Tcherepnin Society Logo

This blog posting would not be complete without mentioning the very influential Tcherepnin Society. Alexander’s wife, the talented pianist Ming Tcherepnin, founded the Society in the late 1970s, shortly after the passing of her husband. Its mission is to promote the music of all the Tcherepnin composers. Since 1998, under the capable leadership of Benjamin Folkman, the Society has supported various international concerts and recordings. In addition to the three already mentioned, Toccata Classics also produced the first recordings of songs by Alexander Tcherepnin, performed by the talented soprano Inna Dukach and the sensitive pianist Tatyana Kebuladze. These Russian songs constitute a voluminous ’lost‘ song cycle (My Flowering Staff), previously published only in fragments, in which the original Russian lyrics had been replaced by French translations (Toccata Classics TOCC 0537, 2020).

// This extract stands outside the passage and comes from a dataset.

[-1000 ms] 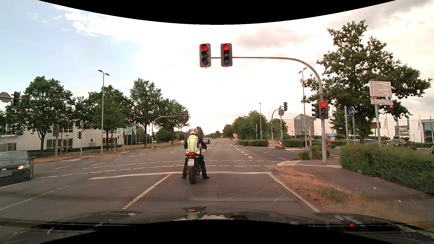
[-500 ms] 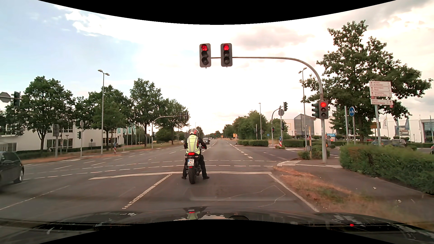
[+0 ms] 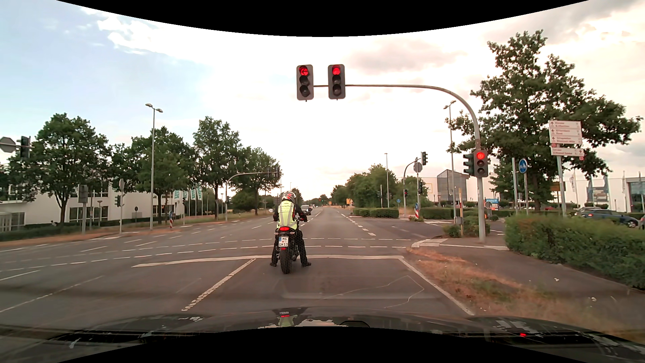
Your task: Follow the waypoints while adhering to traffic rules and regulations
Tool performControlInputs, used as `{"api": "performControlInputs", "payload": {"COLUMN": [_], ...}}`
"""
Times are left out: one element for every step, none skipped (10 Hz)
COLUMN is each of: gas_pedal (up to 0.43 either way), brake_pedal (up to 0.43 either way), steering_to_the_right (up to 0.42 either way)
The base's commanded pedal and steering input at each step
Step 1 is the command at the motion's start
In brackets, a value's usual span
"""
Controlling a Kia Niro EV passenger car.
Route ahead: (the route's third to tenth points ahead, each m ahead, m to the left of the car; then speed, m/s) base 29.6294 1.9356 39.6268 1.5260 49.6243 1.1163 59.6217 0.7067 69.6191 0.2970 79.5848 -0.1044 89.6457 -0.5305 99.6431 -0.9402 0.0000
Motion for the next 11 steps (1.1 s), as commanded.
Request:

Tatyana is currently Artist Laureate of the Tcherepnin Society. As for myself, I am pleased to say that I was invited to join the Board of the Tcherepnin Society in 2009 and I am currently its Vice-President. Further information about the Tcherepnin composers can be accessed at www.tcherepnin.com.

  • 2 The sisters Adila and Jelly d’Arányi later received unusual attention when, in 1933, they attended a seance in London. Robert Schumann ‘spoke’ to them through a ouija board and asked them to search for his unpublished Violin Concerto in a European library. The Concerto was indeed recovered in the Prussian State Library in Berlin. However, as Nicolas Slonimsky later noted, ‘Schumann’s ghost spoke ungrammatical German, which aroused suspicion concerning the authenticity of the phenomenon’ (Nicolas Slonimsky, Baker’s Biographical Dictionary of Musicians, Schirmer Books, New York, eighth edition, 1992, p. 49).